What would have happened if the international institutions were promoting free technology instead of free trade? What if TTIP stood for “Transatlantic Technology and Innovation Partnership” setting down the rules for the diffusion of knowledge and technology?

There is indeed one historical moment that illustrates the potential outcome of such an effort within the current global structure. President Harry S. Truman in his 1949 inaugural address announced the famous “Point Four” foreign aid program. With the Cold War pressure intensifying, Truman called for this “bold new program” as essential for combating  the appeal of communism to the impoverished nations. Instead of the provision of financial aid, point four consisted in the provision of technical assistance and foreign investment to developing nations. Even though a total of 400 million USD had been invested until 1954, including on-spot visits of technical experts to developing nations and the education of their students in the US, it is no surprise that in absence of predefined trade agreements and guarantees US business was reluctant to provide support. Simultaneously, like the Marshall plan, point four was directed by the US and never got adopted on UN level, while the plan has been harshly criticised by neo-liberal advocates.

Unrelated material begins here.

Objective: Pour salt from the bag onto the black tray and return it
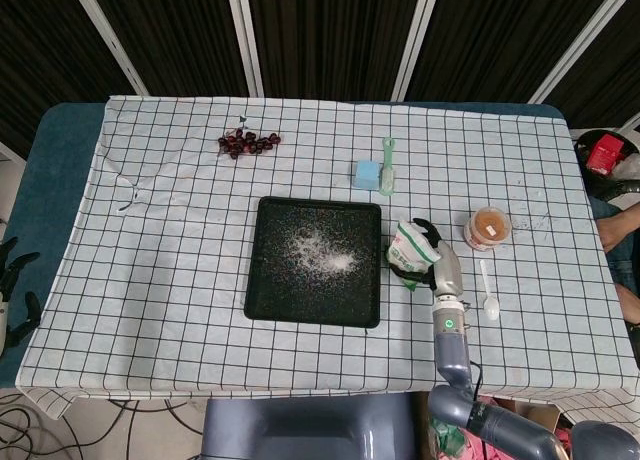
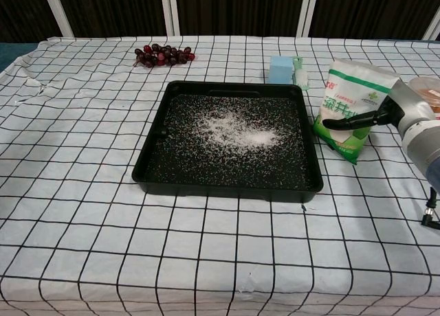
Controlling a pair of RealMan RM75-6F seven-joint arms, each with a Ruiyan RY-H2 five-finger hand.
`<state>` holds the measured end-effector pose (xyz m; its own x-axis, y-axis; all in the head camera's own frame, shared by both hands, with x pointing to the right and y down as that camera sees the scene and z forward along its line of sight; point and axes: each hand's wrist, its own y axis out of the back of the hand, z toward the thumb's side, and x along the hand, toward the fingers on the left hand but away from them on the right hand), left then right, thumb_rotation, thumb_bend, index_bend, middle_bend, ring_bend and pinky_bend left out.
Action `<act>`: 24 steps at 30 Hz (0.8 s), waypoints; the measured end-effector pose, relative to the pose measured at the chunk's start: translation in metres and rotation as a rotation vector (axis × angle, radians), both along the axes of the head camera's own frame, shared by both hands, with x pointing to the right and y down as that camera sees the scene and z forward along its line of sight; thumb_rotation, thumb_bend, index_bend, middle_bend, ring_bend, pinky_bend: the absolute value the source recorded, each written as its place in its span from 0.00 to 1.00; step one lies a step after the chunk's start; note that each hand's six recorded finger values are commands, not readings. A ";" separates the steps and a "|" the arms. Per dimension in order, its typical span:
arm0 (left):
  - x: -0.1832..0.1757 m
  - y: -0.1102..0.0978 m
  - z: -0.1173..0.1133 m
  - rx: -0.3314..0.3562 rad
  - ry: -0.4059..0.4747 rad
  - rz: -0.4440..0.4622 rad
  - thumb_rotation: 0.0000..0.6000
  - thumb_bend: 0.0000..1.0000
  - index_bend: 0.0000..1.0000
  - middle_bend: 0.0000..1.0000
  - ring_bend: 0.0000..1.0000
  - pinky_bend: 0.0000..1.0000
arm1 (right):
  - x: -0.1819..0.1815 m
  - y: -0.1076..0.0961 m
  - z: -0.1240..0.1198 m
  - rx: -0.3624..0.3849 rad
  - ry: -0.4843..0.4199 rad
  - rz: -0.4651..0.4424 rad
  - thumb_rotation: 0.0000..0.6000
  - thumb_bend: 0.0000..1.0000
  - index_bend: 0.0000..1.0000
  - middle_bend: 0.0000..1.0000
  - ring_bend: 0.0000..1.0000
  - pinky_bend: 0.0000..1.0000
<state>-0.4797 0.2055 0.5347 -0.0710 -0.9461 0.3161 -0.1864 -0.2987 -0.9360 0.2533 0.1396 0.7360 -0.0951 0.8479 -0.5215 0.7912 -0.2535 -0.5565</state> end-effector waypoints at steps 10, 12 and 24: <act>0.000 0.000 -0.001 0.004 0.000 0.003 1.00 0.65 0.21 0.03 0.00 0.00 | -0.002 0.005 0.004 -0.009 -0.015 0.006 1.00 0.04 0.21 0.17 0.23 0.24; 0.000 0.000 -0.001 0.002 -0.001 0.002 1.00 0.65 0.20 0.03 0.00 0.00 | -0.002 0.005 0.005 -0.012 -0.019 0.008 1.00 0.04 0.21 0.17 0.23 0.24; -0.001 0.000 0.000 -0.002 -0.003 0.002 1.00 0.65 0.21 0.03 0.00 0.00 | -0.005 0.001 0.005 0.013 -0.007 0.006 1.00 0.05 0.29 0.26 0.34 0.27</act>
<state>-0.4804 0.2056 0.5347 -0.0704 -0.9457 0.3174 -0.1830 -0.3005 -0.9361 0.2487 0.1407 0.7406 -0.0969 0.8543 -0.5107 0.7964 -0.2412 -0.5546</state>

Nevertheless, Point Four has arguably created a viable survival strategy for developing nations within the Cold War insanity, while it contributed to the emergence of the “non-aligned movement”, a group of states following their own political objectives without formally committing to either power bloc. Indeed, the free flow of technology and know-how can create unique opportunities for societies to prosper. Technological diffusion, in contrast to comparative advantage reinforces variety within the economy and generates the conditions for the development of synergies and balanced development.

Technological advance defines the boundaries of the sphere of the feasible. It is a fundamental force that pushes the ever-moving frontier of the human knowledge forward. Whereas freedom of trade merely relates to the maximisation of individual gain, freedom of technology means the freedom for humanity to improve as a whole. An this implies an emancipation of technology from capitalism; a new global political economy where technology enables and enhances people, societies and nature.

A global political economy based on the freedom of technology relates to the freedom of nations to choose how they mobilise and allocate their resources and the freedom of people to relate to each other. It doesn’t necessarily mean that all nations would reach the same level of technology and would stop competing with each other. Technological advance is a systemic and context-specific process, while cultural and territorial proximity matters. But it could instead allow for a fairer type of competition, one that is subsumed under cooperation and participation on equal footing. Individual and collective success would then be more genuine, rather than a result of exploiting the less advantaged. It could eventually lead to freer nations or to an international order beyond the nation-state.

It is obvious that free tech is not a much desired outcome from the supporters of free trade. They will not easily give up their own comparative advantage in being rich, even though it is becoming more and more obvious that the continuous deterioration of global inequality is feeding back to the rich economies as well. International trade is a zero-sum game: someone must lose in order for someone else to win; and right now it seems we are running out of “losers”. Likewise, technological advance can only create a positive-sum result, when coupled with freedom: the freedom for people to pursue the edge of their own capabilities.  

Free tech is indeed a better objective for the global political economy and most probably a more viable one. And it is surely one for societies to start fighting for.